En 2007, des briques supplémentaires ont été greffées à l’ensemble, à commencer un processeur d’habilitations : là, les droits sont rassemblés au travers de rôles, eux-mêmes rassemblés en profils. Au niveau du méta-annuaire, un outil de reporting vient compléter la console d’administration. Côté applications, une brique SSO est ajoutée pour les applications Web. Enfin, un connecteur ActiveDirectory est ajouté pour assurer la cohérence du couple login/mot de passe avec les sessions Windows sur les postes de travail.
Une menace : la panne
Si elle présente de nombreux avantages, l’architecture retenue chez RTE pour la consolidation de la gestion des identités et des accès n’en présente pas moins quelques défauts.

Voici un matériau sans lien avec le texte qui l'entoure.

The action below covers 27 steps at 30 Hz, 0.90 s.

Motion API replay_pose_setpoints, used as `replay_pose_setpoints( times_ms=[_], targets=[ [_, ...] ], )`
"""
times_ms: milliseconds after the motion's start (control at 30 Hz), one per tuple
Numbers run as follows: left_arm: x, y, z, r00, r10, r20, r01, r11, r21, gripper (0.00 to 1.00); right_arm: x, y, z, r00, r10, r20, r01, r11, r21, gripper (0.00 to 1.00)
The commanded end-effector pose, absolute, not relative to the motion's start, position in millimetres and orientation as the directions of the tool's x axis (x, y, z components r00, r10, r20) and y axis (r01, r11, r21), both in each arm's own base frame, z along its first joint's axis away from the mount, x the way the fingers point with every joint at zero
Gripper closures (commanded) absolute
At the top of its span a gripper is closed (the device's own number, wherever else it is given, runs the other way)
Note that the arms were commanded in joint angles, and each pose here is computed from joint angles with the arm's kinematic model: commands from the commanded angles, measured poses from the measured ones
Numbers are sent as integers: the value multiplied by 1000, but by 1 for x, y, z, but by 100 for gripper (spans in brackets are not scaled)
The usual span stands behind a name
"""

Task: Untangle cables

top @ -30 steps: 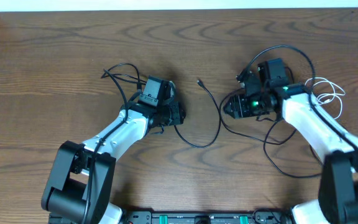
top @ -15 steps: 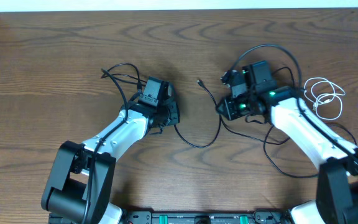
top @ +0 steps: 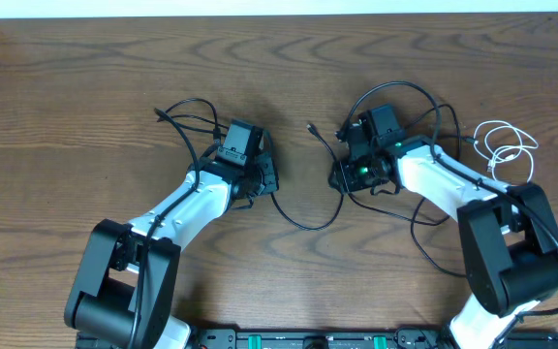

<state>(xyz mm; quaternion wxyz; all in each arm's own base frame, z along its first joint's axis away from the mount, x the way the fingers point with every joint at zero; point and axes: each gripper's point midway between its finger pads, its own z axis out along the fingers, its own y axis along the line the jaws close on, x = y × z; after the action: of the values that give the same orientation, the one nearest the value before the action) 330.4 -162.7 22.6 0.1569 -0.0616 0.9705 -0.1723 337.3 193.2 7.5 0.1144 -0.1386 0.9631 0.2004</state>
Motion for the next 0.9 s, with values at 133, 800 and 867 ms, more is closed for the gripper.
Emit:
replay_pose_setpoints(
  times_ms=[133,800,867],
  targets=[
    [325,-157,13,-947,-187,-262,-95,940,-329,92,351,136,-9,-956,-141,-259,-165,983,75,51],
    [322,-159,1,-955,-183,-232,-100,940,-327,92,350,101,41,-972,-80,-220,-99,992,75,34],
    [323,-169,5,-959,-174,-224,-78,921,-381,92,345,132,56,-951,-177,-255,-230,954,193,34]
  ],
)
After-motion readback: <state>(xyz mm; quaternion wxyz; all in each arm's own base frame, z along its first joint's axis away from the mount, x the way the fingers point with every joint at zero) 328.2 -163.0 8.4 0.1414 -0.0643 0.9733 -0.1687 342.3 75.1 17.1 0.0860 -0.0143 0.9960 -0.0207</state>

Certains sont propres à la structure – deux personnes sur le projet, qui doivent parfois mettre la main à la pâte pour la connexion des applications au méta-annuaire – d’autres à l’architecture : le méta-annuaire « est de plus en plus sensible » ; en cas de plantage, l’ensemble des applications raccordées est paralysé mais « on s’arrête tout de suite, en quatre ans, il a planté deux fois, » rassure Nadège Sahakian, « une fois une heure et une fois une journée. » Quelques bémols, aussi, dans la mise en œuvre de l’ensemble : « au début, on voulait ajouter les utilisateurs dans le méta-annuaire », mais c’est au niveau du référentiel ActiveDirectory que l’opération est réalisée, quand bien même les RH seraient les premiers à connaître les mouvements des salariés… Des considérations d’organisation internes et un « petit problème technique » non précisé ont contraint à l’inversion du processus.